The other lesson that emerges for me in exploring Genly’s transformation is that misogyny and homophobia are used as a threat to police the boundaries of the masculine gender box. Boys and men are encouraged to “be a man,” to avoid throwing or crying like girls, and to be strong, not show emotion, and deal with other men in less emotional ways, for example, as teammates in sports institutions where a slap on the butt means only team-oriented support. Genly’s exclusively misogynist opinions regarding femininity highlight the fact that producing patriarchal masculinity requires denigrating women and any potentiality of homosexual feeling or activity. Any sign of femininity is “prying, spying, ignoble” (48), something not to be emulated or desired. However, once Genly has developed a deep friendship for the Genthenian Estraven, a friendship verging but not acting on sexual desire, he realizes that femininity in others and even in himself is not a threat. People are not easily divided up in to masculine and feminine; they are human beings, all worthy of kindness, respect, and love. Misogyny and homophobia are thus tools of hatred, and individuals seeking balance in the world need to move beyond them.

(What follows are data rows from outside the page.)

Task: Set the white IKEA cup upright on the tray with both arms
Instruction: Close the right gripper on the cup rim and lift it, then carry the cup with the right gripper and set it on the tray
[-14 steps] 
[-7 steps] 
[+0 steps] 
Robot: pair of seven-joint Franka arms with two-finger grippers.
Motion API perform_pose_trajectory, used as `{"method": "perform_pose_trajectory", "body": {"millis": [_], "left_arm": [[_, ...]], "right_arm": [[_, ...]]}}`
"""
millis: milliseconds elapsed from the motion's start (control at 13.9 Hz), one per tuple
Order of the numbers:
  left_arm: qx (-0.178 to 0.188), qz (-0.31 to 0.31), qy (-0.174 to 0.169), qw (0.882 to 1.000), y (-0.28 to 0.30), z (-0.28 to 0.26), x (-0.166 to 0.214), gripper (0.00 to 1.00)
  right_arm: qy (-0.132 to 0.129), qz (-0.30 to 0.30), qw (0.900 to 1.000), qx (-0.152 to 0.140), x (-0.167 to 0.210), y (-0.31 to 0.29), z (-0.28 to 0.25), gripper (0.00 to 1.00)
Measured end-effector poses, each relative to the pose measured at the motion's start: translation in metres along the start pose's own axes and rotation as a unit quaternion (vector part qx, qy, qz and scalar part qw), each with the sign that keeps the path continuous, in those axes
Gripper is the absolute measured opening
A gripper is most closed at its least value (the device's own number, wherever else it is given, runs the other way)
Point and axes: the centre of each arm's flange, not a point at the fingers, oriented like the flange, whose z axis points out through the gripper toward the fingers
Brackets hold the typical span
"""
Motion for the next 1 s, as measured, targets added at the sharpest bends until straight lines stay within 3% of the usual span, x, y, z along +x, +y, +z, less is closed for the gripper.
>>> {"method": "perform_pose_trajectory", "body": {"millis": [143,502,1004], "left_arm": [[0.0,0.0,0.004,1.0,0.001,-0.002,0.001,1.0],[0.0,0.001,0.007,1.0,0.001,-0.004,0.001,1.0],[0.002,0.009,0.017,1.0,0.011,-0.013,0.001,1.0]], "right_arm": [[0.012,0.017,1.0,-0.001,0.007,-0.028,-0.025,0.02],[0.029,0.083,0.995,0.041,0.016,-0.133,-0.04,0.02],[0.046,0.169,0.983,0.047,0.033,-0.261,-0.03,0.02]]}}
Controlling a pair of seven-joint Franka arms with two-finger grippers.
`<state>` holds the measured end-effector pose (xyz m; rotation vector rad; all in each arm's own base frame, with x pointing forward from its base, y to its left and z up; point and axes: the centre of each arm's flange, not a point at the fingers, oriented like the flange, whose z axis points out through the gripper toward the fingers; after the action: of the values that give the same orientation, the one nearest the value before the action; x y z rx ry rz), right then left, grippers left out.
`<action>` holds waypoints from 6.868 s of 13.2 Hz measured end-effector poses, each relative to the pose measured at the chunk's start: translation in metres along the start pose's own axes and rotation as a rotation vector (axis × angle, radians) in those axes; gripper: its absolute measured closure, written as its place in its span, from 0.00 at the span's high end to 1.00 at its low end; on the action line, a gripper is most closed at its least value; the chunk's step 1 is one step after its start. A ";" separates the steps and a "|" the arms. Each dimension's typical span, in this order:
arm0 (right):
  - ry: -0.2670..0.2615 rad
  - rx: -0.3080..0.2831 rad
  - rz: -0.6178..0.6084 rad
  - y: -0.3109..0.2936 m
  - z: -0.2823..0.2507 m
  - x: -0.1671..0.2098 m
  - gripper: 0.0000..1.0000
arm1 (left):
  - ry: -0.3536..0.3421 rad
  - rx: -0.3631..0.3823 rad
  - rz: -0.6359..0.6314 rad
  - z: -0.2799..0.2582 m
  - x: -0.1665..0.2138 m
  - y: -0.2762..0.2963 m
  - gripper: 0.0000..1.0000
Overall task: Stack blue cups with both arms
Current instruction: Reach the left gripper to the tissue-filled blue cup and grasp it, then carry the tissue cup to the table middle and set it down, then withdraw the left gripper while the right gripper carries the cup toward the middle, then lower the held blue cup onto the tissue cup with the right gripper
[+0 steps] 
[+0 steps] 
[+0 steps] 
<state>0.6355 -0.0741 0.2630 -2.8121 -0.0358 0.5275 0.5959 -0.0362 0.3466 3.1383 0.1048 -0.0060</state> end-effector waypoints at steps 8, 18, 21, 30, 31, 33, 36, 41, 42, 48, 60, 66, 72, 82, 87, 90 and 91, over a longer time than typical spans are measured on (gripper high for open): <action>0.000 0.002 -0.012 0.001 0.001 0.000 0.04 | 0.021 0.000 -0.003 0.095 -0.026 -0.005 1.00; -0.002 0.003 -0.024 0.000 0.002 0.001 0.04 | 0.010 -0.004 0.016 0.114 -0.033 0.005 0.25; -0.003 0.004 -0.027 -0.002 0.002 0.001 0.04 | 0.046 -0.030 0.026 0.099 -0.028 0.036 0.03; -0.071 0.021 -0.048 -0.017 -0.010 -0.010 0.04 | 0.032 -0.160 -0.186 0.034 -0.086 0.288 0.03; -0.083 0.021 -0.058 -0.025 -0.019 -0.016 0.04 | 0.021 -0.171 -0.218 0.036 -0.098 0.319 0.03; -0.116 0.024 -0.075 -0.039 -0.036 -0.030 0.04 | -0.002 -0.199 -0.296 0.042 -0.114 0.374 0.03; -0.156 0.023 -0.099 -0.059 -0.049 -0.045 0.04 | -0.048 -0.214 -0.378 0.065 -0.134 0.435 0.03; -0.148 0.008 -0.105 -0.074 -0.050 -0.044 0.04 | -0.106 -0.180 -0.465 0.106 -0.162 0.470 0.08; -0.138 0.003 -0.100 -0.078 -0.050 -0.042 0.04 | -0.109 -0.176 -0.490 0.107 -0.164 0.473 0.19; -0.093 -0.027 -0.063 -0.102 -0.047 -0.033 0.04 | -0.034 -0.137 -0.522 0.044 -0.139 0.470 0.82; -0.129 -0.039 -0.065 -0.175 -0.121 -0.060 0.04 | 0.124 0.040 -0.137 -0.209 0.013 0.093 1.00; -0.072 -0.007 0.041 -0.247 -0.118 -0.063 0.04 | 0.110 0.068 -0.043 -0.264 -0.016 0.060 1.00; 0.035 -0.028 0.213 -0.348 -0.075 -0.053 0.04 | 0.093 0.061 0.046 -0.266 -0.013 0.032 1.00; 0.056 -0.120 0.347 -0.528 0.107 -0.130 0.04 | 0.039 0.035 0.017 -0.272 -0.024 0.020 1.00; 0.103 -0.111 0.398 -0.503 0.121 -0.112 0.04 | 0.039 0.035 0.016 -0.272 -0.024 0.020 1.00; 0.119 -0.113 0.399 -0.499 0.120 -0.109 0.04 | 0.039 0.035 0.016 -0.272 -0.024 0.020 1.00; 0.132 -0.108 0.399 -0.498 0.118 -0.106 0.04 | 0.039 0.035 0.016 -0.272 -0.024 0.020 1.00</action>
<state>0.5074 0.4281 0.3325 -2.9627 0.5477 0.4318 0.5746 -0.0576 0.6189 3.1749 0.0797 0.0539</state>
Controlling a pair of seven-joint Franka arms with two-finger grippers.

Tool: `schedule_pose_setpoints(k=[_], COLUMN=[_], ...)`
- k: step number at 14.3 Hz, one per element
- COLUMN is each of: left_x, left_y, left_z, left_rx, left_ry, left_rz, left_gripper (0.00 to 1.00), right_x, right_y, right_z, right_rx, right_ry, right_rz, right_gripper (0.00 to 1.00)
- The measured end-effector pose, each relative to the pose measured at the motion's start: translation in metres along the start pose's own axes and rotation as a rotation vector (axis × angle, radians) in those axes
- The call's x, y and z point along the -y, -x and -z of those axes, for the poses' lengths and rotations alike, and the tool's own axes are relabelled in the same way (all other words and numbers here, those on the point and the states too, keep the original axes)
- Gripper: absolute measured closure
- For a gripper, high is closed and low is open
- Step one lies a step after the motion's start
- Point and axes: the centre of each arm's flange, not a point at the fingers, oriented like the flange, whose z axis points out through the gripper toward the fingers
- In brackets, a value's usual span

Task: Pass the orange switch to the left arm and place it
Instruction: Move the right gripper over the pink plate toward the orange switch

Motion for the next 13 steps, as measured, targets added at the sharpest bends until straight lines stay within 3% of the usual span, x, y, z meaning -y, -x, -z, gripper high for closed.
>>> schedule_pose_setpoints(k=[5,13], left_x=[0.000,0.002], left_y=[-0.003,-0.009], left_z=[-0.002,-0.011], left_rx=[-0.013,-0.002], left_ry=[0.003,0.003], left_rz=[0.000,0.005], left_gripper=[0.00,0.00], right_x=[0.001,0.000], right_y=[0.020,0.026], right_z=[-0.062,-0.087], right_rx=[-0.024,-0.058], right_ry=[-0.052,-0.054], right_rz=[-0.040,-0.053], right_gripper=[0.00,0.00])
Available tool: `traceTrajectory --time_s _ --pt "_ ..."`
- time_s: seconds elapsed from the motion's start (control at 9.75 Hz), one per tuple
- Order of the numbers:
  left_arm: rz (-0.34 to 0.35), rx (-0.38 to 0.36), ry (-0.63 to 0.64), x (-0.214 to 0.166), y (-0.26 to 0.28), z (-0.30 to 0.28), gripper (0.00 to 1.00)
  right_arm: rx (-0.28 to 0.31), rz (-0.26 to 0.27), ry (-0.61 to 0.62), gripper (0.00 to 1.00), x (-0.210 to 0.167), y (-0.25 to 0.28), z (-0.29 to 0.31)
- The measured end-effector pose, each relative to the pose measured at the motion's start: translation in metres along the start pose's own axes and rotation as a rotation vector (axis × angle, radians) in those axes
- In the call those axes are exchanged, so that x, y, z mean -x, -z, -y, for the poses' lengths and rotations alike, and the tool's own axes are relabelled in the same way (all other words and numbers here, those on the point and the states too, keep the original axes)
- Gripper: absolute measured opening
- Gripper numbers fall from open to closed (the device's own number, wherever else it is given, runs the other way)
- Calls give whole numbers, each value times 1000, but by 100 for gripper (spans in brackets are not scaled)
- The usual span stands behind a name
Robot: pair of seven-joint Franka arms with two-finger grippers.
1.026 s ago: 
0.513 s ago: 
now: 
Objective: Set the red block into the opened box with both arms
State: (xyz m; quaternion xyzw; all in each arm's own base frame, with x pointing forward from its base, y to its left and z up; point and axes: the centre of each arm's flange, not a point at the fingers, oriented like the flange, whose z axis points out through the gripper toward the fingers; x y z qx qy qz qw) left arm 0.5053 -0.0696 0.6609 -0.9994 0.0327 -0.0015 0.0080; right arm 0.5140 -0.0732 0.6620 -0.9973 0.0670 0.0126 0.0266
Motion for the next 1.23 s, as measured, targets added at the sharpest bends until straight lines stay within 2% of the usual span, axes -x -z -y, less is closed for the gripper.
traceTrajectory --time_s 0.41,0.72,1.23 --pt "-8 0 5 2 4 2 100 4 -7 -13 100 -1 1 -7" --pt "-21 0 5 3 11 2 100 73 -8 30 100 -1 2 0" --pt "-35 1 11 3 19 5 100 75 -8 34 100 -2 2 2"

I have read Le Guin’s Left Hand of Darkness many times, and I get new ideas from it with each reading. While de Beauvoir and Friedan enacted feminism through analytical writing, Le Guin has done a masterful job in communicating feminist ideas through fiction. In this case, she provides a pathway for addressing gender inequity. We are born within gender norms, and getting outside of them is difficult if not impossible. Through the “thought experiment” of science fiction (“Is” 163), Le Guin provides a glimpse of a more self-aware gender identity where humans can spend less time denigrating the other and more time building meaningful relationships within and across gender boundaries.



Works Cited
The Left Hand of Darkness Book Cover. amazon.com. n.d. Web. 18 Jan. 2014.
Le Guin, Ursula K. “Is Gender Necessary?” Language of the Night: Essays on Fantasy and Science Fiction. Ed. Susan Wood. New York: G. P. Putnam’s Sons, 1979. 161-69. Print.
---. The Left Hand of Darkness. New York: Ace Books, 1969. Print.